Chapitre VII. De la rime et des vers sans rime.
Quant à la rime, je suis bien d'opinion qu'elle soit riche, pour ce qu'elle nous
est ce qu'est la quantité aux Grecs et Latins. Et bien que n'ayons cet usage de
pieds comme eux, si est-ce que nous avons un certain nombre de syllabes en
chacun genre de poème, par lesquelles, comme par chaînons, le vers français lié
et enchaîné est contraint de se rendre en cette étroite prison de rime, sous la
garde, le plus souvent, d'une coupe féminine, fâcheux et rude geôlier et inconnu
des autres vulgaires.

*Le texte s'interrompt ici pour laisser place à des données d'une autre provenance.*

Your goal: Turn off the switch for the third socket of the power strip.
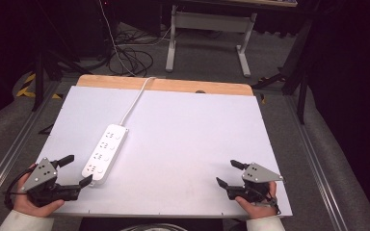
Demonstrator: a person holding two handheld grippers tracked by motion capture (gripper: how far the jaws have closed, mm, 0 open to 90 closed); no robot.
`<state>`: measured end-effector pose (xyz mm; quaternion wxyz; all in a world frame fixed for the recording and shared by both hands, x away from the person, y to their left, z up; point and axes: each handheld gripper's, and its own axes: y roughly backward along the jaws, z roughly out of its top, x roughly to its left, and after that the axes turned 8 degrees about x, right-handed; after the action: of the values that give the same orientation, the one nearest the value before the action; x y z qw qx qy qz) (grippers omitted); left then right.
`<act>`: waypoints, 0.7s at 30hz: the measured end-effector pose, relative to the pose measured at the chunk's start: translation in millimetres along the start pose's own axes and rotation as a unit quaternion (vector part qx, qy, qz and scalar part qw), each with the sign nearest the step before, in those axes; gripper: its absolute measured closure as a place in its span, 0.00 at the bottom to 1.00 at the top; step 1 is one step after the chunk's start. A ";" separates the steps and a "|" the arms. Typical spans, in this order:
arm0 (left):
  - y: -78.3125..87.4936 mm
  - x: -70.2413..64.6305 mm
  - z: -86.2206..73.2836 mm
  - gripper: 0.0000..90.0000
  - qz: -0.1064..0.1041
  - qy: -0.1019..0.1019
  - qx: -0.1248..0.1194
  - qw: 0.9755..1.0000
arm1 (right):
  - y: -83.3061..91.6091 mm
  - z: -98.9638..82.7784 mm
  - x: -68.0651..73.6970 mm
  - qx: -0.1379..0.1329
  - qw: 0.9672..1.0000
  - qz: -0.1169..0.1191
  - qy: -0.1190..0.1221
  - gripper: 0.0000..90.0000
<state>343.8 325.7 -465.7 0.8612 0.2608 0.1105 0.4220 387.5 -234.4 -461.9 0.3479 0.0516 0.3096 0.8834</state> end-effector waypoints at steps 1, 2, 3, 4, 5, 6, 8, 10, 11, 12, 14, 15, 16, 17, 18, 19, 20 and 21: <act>-0.9 0.6 -2.2 0.11 -0.003 0.002 0.002 1.000 | 0.0 -0.1 0.0 0.000 1.000 0.000 0.000 0.26; -2.0 1.1 -4.8 0.11 -0.006 0.006 0.008 1.000 | -0.1 -0.1 0.1 0.000 1.000 0.001 0.000 0.26; -2.4 1.8 -6.0 0.11 -0.006 0.006 0.011 1.000 | -0.1 -0.3 0.0 0.000 1.000 0.001 0.000 0.26; -2.8 2.4 -7.2 0.11 -0.007 0.011 0.011 1.000 | -0.1 -0.3 0.0 0.000 1.000 0.001 -0.001 0.26; -3.0 3.0 -8.0 0.11 -0.009 0.018 0.012 1.000 | -0.2 -0.4 -0.1 0.000 1.000 0.001 -0.001 0.26; -3.1 3.8 -8.5 0.11 -0.010 0.022 0.013 1.000 | -0.4 -0.4 0.0 0.000 1.000 0.001 -0.001 0.26; -4.4 4.1 -9.0 0.11 -0.013 0.031 0.019 0.999 | -0.6 -0.3 -0.1 0.001 1.000 0.001 0.000 0.26; -5.5 2.7 -8.1 0.11 -0.012 0.037 0.018 0.999 | -0.7 -0.1 0.1 0.001 1.000 0.001 0.000 0.26; -5.4 1.8 -7.0 0.12 -0.012 0.036 0.015 0.999 | -0.9 -0.1 0.1 0.001 1.000 0.001 0.000 0.26; -5.2 0.9 -6.0 0.12 -0.011 0.037 0.010 0.999 | -1.0 0.0 0.0 0.001 1.000 0.001 0.001 0.26; -4.3 -0.7 -4.4 0.12 -0.006 0.031 0.004 0.999 | -1.1 0.2 -0.1 0.002 1.000 0.001 0.001 0.26; -4.1 -1.7 -4.1 0.12 -0.002 0.031 0.002 1.000 | -1.1 0.3 0.0 0.002 1.000 0.001 0.002 0.26; -3.7 -1.9 -4.0 0.12 0.001 0.027 0.002 1.000 | -1.0 0.4 0.0 0.002 1.000 0.000 0.002 0.26; -3.5 -1.4 -4.1 0.12 0.006 0.023 0.001 1.000 | -0.9 0.3 0.1 0.001 1.000 0.001 0.002 0.26; -3.4 -1.2 -4.2 0.12 0.007 0.023 0.001 1.000 | -0.7 0.2 0.1 0.001 1.000 0.001 0.002 0.26; -3.2 -1.3 -4.2 0.12 0.006 0.024 0.000 1.000 | -0.3 0.1 0.1 0.001 1.000 0.001 0.001 0.26; -3.0 -1.5 -4.1 0.12 0.007 0.024 -0.002 1.000 | -0.1 0.0 0.1 0.001 1.000 0.001 0.001 0.26; -2.5 -1.8 -4.0 0.12 0.008 0.023 -0.003 1.000 | -0.1 -0.1 0.0 0.000 1.000 0.001 0.000 0.26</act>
<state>342.8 324.5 -470.5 0.8557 0.2490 0.1271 0.4354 387.6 -234.4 -462.1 0.3466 0.0520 0.3101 0.8838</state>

Quand je dis que la rime doit être riche, je n'entends
qu'elle soit contrainte et semblable à celle d'aucuns, qui pensent avoir fait un
grand chef-d'oeuvre en français quand ils ont rimé un imminent et un éminent, un
miséricordieusement et un mélodieusement, et autres de semblable farine, encore
qu'il n'y ait sens ou raison qui vaille; mais la rime de notre poète sera
volontaire, non forcée ; reçue, non appelée ; propre, non aliène ; naturelle,
non adoptive ; bref, elle sera telle que le vers tombant en icelle, ne
contentera moins l'oreille qu'une bien harmonieuse musique tombant en un bon et
parfait accord. Ces équivoques donc et ces simples, rimés avec leurs composés,
comme un baisser et abaisser, s'ils ne changent ou augmentent grandement la
signification de leurs simples, me soient chassés bien loin; autrement qui ne
voudrait régler sa rime comme j'ai dit, il vaudrait beaucoup mieux ne rimer
point, mais faire des vers libres, comme a fait Pétrarque en quelque endroit, et
de notre temps le seigneur Loys Aleman en sa non moins docte que plaisante
Agriculture. Mais tout ainsi que les peintres et statuaires mettent plus grande
industrie à faire beaux et bien proportionnés les corps qui sont nus, que les
autres; aussi faudrait-il bien que ces vers non rimés fussent bien charnus et
nerveux, afin de compenser par ce moyen le défaut de la rime. Je n'ignore point
que quelques-uns ont fait une division de rime, l'une en son, et l'autre en
écriture, à cause de ces diphtongues ai, ei, oi, faisant conscience de rimer
maistre et prestre, fontaines et Athènes, connaistre et naistre. Mais je ne veux
que notre poète regarde si superstitieusement à ces petites choses, et lui doit
suffire que les deux dernières syllabes soient unissones, ce qui arriverait en
la plus grande part, tant en voix qu'en écriture, si l'orthographe française
n'eût point été dépravée par les praticiens. Et pour ce que Loys Megret, non
moins amplement que doctement, a traité cette partie, lecteur, je te renvoie à
son livre; et ferai fin à ce propos, t'ayant sans plus averti de ce mot en
passant, c'est que tu gardes de rimer les mots manifestement longs avec les
brefs, aussi manifestement brefs comme un passe et trace, un maître et mettre,
une chevelure et hure, un bast et bat, et ainsi des autres.